> _Problem_
Once you find the line with "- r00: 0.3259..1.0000" in the data that follows, repeat it and every line after it exactly, through the line with "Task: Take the".

> _Dataset excerpt_
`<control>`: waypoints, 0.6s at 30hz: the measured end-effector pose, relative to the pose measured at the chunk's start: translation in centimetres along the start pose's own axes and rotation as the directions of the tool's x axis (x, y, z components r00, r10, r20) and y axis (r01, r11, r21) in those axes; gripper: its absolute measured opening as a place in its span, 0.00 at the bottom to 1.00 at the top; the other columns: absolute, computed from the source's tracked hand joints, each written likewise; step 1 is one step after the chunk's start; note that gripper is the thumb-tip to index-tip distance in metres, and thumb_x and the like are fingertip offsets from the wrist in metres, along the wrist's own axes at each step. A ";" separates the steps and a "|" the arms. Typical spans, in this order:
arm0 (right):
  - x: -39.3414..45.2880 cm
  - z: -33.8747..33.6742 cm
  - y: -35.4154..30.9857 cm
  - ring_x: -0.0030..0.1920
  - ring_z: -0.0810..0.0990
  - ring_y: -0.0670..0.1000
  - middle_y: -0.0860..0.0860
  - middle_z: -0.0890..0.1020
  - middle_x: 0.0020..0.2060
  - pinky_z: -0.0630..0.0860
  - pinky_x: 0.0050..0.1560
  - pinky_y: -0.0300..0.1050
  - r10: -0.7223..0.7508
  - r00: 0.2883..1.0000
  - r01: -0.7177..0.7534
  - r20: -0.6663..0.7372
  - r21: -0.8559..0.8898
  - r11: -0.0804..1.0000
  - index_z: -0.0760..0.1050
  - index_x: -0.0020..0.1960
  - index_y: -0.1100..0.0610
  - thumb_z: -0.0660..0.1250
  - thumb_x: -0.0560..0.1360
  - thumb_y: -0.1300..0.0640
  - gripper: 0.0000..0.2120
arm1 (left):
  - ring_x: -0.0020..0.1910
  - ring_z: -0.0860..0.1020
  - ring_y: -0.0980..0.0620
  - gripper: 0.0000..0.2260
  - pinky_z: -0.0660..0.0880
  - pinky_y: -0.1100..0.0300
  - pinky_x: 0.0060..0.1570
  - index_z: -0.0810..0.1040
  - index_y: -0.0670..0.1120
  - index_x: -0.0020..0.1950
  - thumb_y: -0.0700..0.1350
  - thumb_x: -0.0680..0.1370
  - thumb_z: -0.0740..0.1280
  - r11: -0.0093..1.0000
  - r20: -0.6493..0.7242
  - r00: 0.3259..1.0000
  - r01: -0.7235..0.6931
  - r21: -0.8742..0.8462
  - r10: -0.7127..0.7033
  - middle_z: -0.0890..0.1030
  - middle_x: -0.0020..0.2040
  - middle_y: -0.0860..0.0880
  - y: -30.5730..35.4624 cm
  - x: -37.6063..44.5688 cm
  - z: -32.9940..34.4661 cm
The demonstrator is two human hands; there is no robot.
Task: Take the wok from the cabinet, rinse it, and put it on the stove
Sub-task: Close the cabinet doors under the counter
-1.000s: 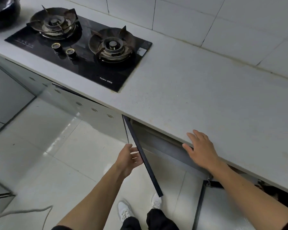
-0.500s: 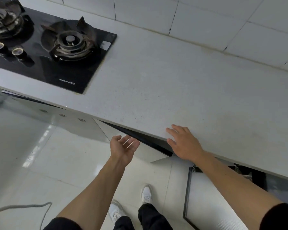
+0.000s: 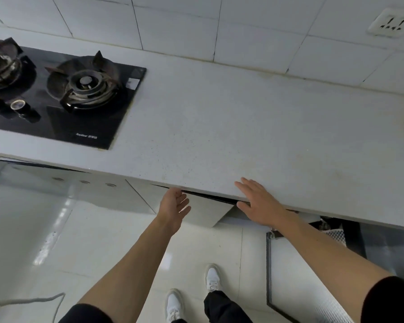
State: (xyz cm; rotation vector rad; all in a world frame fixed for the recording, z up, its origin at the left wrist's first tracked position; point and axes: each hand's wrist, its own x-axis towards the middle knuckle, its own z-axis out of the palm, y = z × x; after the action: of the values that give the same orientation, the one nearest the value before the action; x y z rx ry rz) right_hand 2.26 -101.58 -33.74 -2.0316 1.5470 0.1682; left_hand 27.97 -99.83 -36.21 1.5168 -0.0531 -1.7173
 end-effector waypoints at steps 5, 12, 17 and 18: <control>-6.9 -1.9 0.7 0.77 0.51 0.51 0.50 0.55 0.78 0.53 0.76 0.52 0.171 0.962 -0.155 -0.214 0.093 0.984 0.55 0.78 0.52 0.57 0.81 0.46 0.28 | 0.41 0.71 0.47 0.05 0.71 0.55 0.43 0.74 0.44 0.44 0.43 0.77 0.63 0.798 0.104 0.989 -0.145 0.584 0.103 0.72 0.41 0.45 1.6 -3.1 3.2; -19.9 -0.1 3.3 0.76 0.55 0.52 0.53 0.61 0.75 0.58 0.74 0.53 0.439 0.831 -0.382 -0.341 0.224 0.897 0.60 0.76 0.55 0.58 0.80 0.46 0.27 | 0.65 0.72 0.43 0.20 0.68 0.55 0.61 0.70 0.43 0.71 0.49 0.81 0.59 -0.068 0.580 0.782 -0.581 0.811 0.230 0.74 0.68 0.45 -2.5 -7.9 8.7; -27.1 2.6 6.2 0.75 0.56 0.54 0.54 0.61 0.75 0.58 0.73 0.54 0.579 0.735 -0.506 -0.352 0.283 0.815 0.59 0.76 0.55 0.56 0.80 0.44 0.28 | 0.43 0.75 0.42 0.09 0.73 0.52 0.41 0.72 0.43 0.43 0.48 0.77 0.60 -0.352 0.752 0.643 -0.677 0.646 0.145 0.77 0.43 0.43 -6.4 -11.1 11.7; -28.2 3.2 7.0 0.76 0.56 0.54 0.54 0.60 0.76 0.58 0.74 0.54 0.607 0.717 -0.526 -0.344 0.305 0.794 0.59 0.76 0.55 0.56 0.80 0.44 0.28 | 0.43 0.75 0.42 0.09 0.72 0.53 0.41 0.71 0.44 0.41 0.48 0.77 0.60 -0.399 0.778 0.615 -0.685 0.609 0.131 0.77 0.43 0.43 -7.1 -11.4 12.2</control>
State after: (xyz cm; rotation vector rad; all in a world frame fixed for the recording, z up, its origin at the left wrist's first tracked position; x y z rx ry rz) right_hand -12.51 -77.31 -26.84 -1.4336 2.3485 -0.2042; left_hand 13.13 -94.15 -27.46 1.4667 -2.5526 -0.8787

> _Answer box_
  - r00: 0.3259..1.0000
  - r01: -0.7235..0.6931
  - r21: -0.8742..0.8462
  - r10: -0.7127..0.7033
  - middle_z: -0.0890..0.1030
  - middle_x: -0.0020..0.2040
  - middle_y: -0.0860..0.0880
  - y: -30.5730..35.4624 cm
  - x: -37.6063..44.5688 cm
  - z: -32.9940..34.4661 cm
The demonstrator is two human hands; there is no robot.
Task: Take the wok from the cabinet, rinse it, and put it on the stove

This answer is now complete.